Meanwhile, Jesus and his disciples and other followers gathered for the Passover meal.
The Institution of the Lord’s Supper
26 While they were eating, Jesus took a loaf of bread, and after blessing it he broke it, gave it to the disciples, and said, “Take, eat; this is my body.” 27 Then he took a cup, and after giving thanks he gave it to them, saying, “Drink from it, all of you; 28 for this is my blood of the covenant, which is poured out for many for the forgiveness of sins. 29 I tell you, I will never again drink of this fruit of the vine until that day when I drink it new with you in God’s kingdom.”
Invitation to Communion
One: Come to this table because Christ invites us. Come hungry, ready to be fed.
Come thirsty, ready to drink. Come to re-member.
All: We come in remembrance, but much more: In recalling the life of Jesus, we are
moved by the death of Jesus, to be Christ-like among suffering humanity.
One: Let us join here not in passive recollection, but active commitment.
Jesus Prays in Gethsemane
26:36 Then Jesus went with them to a place called Gethsemane; and he said to his disciples, “Sit here while I go over there and pray.” 37 He took with him Peter and the two sons of Zebedee, and began to be grieved and agitated. 38 Then he said to them, “I am deeply grieved, even to death; remain here, and stay awake with me.” 39 And going a little farther, he threw himself on the ground and prayed, “Abba, if it is possible, let this cup pass from me; yet not what I want but what you want.”
40 Then he came to the disciples and found them sleeping; and he said to Peter, “So, could you not stay awake with me one hour? 41 Stay awake and pray that you may not come into the time of trial; the spirit indeed is willing, but the flesh is weak.”
42 Again he went away for the second time and prayed, “Abba, if this cannot pass unless I drink it, your will be done.”

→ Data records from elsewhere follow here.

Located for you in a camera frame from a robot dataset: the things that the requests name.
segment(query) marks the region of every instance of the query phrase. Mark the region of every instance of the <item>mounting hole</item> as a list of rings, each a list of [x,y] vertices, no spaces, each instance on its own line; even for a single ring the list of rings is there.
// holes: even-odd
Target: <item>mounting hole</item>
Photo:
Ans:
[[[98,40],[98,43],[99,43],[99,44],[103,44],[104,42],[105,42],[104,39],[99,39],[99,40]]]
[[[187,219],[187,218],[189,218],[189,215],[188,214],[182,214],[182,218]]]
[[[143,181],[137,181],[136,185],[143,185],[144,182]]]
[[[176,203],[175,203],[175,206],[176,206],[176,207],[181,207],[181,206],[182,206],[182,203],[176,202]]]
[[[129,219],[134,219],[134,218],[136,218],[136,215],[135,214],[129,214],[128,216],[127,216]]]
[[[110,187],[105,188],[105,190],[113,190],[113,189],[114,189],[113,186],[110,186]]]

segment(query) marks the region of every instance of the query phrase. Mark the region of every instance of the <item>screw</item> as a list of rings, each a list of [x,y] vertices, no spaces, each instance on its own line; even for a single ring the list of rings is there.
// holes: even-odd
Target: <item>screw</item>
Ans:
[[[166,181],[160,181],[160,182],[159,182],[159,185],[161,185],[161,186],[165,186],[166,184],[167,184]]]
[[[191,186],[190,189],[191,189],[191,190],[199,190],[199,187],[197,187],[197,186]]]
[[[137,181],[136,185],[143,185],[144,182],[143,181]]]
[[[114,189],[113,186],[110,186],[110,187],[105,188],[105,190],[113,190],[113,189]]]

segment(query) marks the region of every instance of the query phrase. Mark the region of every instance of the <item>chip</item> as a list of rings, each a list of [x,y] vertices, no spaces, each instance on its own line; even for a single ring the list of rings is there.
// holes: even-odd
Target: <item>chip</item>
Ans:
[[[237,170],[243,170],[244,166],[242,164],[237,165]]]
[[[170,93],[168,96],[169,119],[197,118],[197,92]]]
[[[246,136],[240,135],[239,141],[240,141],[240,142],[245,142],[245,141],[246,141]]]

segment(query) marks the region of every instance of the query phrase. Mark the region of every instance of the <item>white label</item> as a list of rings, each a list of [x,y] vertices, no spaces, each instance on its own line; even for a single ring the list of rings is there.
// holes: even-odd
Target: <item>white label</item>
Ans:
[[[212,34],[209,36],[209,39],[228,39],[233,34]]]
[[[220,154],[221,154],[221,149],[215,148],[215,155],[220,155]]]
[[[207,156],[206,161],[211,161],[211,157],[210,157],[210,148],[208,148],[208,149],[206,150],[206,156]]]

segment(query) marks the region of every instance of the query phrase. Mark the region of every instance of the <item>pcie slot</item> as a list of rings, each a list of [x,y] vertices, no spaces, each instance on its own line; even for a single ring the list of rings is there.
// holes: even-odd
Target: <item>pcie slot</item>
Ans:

43 Again he came and found them sleeping, for their eyes were heavy. 44 So leaving them again, he went away and prayed for the third time, saying the same words. 45 Then he came to the disciples and said to them, “Are you still sleeping and taking your rest? See, the hour is at hand, and the Son of Man is betrayed into the hands of sinners. 46 Get up, let us be going. See, here comes my betrayer.”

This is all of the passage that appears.